## [EXERCISE DIRECTIONS]
The lines to copy from the data below are those that hold the string "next".

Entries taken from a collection
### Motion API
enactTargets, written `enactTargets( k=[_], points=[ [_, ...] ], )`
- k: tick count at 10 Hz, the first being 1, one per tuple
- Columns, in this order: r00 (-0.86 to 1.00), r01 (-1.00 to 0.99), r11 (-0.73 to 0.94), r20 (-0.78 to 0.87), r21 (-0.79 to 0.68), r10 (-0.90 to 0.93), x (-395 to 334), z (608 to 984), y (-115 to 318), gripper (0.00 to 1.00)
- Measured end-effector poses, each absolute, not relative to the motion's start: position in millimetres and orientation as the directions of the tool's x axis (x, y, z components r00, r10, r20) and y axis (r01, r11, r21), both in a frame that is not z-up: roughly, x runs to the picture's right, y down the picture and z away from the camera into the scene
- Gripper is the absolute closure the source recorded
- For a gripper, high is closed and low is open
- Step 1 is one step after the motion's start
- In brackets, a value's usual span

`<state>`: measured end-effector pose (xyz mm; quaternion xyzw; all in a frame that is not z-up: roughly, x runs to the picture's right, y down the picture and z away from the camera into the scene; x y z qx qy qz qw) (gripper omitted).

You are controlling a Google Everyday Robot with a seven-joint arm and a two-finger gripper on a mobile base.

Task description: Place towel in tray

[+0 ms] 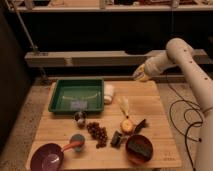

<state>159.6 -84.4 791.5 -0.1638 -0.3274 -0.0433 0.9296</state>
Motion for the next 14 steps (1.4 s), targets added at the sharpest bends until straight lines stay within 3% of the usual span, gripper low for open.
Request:
enactTargets(
  k=[5,14],
  points=[
    [0.661,0.326,0.933,0.742,-0.151,-0.111,42,777,-119,1.00],
    [0.663,0.324,0.934,0.740,-0.151,-0.111,44,777,-119,1.00]
  ],
)
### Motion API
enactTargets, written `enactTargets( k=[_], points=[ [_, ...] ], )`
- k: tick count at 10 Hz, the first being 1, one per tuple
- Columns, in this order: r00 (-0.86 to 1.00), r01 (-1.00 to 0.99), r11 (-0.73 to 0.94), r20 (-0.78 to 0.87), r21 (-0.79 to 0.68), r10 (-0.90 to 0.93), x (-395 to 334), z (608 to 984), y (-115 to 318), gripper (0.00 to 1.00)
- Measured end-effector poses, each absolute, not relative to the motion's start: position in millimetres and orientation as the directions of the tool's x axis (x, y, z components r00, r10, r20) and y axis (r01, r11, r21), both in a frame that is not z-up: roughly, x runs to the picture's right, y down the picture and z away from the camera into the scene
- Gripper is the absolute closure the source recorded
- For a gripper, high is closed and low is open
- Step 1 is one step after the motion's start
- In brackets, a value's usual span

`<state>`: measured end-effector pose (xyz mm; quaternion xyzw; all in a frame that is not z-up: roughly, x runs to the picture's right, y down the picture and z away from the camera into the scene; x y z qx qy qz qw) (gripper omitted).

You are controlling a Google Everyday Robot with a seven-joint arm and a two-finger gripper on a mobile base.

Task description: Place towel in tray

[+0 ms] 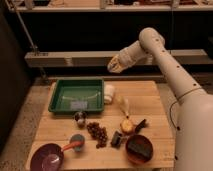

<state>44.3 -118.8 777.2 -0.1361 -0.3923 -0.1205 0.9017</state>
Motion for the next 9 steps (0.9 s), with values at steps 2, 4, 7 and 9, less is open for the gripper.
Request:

## [TASK RESPONSE]
Motion for the next 14 steps (1.4 s), targets added at the sharpest bends until straight lines stay within 3% of the usual span, gripper low for open.
Motion for the next 9 steps (0.9 s), with values at steps 2, 4, 7 and 9, less is open for the gripper.

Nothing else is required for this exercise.